Sono passati tre anni dall’inizio della guerra civile siriana,
cominciata nelle strade di Damasco, Homs e Aleppo con manifestazioni
popolari contro il regime della famiglia Assad e trasformatasi in pochi
mesi in un sanguinoso conflitto interno. Il bilancio è quello di un
Paese distrutto: almeno 146mila morti, nove milioni di rifugiati (di cui 2,5 milioni fuori dal territorio siriano), città devastate da bombardamenti e attacchi, un’economia a pezzi.
Oggi, 15 marzo, si entra nel quarto anno di guerra senza vedere luci
in fondo al tunnel. I tentativi diplomatici di Mosca e Washington si
fondano su basi fragili, sulle spaccature interne alle frange delle
opposizioni e sull’avanzata pericolosa delle forze islamiste estere. E la conferenza di Ginevra si è di nuovo arenata sulle precondizioni al dialogo poste dalla Coalizione Nazionale Siriana,
unico rappresentante legittimo del popolo siriano agli occhi della
comunità internazionale, che non intende discutere di una transizione
politica che preveda la partecipazione di Assad.
Sul fronte diplomatico, dopo il fallimento di Ginevra 2, il
segretario generale delle Nazioni Unite Ban Ki-moon è tornato a fare
pressioni su Russia e Iran (che la stessa Onu non invitò in Svizzera a
febbraio) perché facciano da mediatori con il regime, accusato
di “ritardare” il dialogo. Ieri Mikhail Ulyanov, capo del dipartimento
per il disarmo del Ministero degli Esteri russo, ha fatto sapere che
entro la fine di marzo Damasco presenterà all’Organizzazione per la
Proibizione delle Armi Chimiche un nuovo piano per la distruzione
dell’arsenale in suo possesso: “Se non ci saranno difficoltà, entro un mese, il 13 aprile, la rimozione sarà praticamente completata”,
ha detto Ulyanov. Un mese di ritardo rispetto ai programmi
dell’Organizzazione che aveva dato a Damasco tempo fino ad oggi, 15
marzo, per eliminare 1.300 tonnellate cubiche di agenti tossici e dodici
strutture di produzione.
Sul campo la situazione resta frammentata: il regime di
Bashar al-Assad ha mantenuto il controllo di Damasco e delle città lungo
la costa, mentre le diverse formazioni ribelli si spartiscono il Nord e
il Sud della Siria. Nelle province settentrionali di Aleppo e
Idlib, l’Esercito Libero Siriano (formazione laica specchio della
Coalizione Nazionale) è impegnato in una faida interna con la formazione
jihadista dell’ISIL, riuscito in brevissimo tempo a garantirsi il
controllo di parte del Nord Ovest siriano e di città chiave come Raqqah e
comunità nelle province di Aleppo e Idlib, fino a Latakia. Come
riportato ieri dall’Osservatorio Siriano per i Diritti Umani, però, i
miliziani qaedisti hanno perso il controllo dell’area e sono stati
costretti alla ritirata da Idlib e Latakia.
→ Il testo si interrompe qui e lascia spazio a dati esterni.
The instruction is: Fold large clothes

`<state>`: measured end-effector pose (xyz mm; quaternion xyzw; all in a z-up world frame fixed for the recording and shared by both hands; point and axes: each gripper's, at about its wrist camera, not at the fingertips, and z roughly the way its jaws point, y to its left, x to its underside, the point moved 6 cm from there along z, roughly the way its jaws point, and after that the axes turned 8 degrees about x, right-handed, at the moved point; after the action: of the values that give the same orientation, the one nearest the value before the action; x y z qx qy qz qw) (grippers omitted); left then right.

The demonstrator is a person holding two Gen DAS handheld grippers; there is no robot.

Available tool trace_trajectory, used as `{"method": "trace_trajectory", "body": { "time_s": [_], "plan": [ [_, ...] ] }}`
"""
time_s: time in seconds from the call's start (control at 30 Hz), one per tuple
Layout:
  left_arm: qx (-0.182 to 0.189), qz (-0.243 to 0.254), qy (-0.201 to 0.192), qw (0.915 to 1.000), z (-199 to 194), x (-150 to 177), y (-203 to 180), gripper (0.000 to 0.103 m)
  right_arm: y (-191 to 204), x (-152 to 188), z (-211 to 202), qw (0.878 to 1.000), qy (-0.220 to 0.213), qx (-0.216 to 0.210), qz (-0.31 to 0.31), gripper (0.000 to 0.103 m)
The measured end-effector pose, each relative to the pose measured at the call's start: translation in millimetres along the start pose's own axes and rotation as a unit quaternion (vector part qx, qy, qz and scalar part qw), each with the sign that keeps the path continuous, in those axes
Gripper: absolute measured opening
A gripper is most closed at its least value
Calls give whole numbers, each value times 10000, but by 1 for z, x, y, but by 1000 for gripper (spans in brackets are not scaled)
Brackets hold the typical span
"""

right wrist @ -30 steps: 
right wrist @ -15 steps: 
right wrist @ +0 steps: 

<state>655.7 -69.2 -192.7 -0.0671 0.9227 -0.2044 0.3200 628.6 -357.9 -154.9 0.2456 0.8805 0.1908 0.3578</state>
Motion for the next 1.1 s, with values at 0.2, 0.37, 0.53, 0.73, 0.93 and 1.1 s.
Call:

Da parte sua Il Fronte al-Nusra, presente in tutto il Paese,
controlla per lo più il territorio ad Est ed in particolare Shahadeh e
Al-Omar, aree ricche di petrolio. A Nord Est un ruolo consistente è
giocato anche dai miliziani curdi, attivi nella provincia di Hasakah e
impegnati in scontri contro i gruppi islamisti.
A Sud il regime sta di nuovo avanzando, forte del sostegno
militare dei miliziani di Hezbollah. Ieri le forze governative sono
entrate nella città di Yabroud, roccaforte dei ribelli, al
confine con il Libano. Immagini televisive mostrano i soldati di Assad
muoversi nei campi vicino all’ingresso della città con un cartello con
su scritto “Benvenuti a Yabroud”. Secondo quanto riportato da fonti
dell’esercito, i miliziani del Fronte al-Nusra sarebbero fuggiti verso
il villaggio di Rankus a Sud, mentre uomini di Hezbollah e soldati
siriani rafforzavano le proprie posizioni anche ad Aqaba, a cinque
chilometri da Yabroud. Nena News
La riconquista della città di frontiera garantirebbe a
Damasco il controllo delle vie di ingresso di armi e miliziani a favore
delle opposizioni. Una città svuotatasi nell’ultimo mese, dopo i
primi bombardamenti governativi: sarebbero migliaia i residenti fuggiti
da Yarmoud per il timore di un attacco via terra.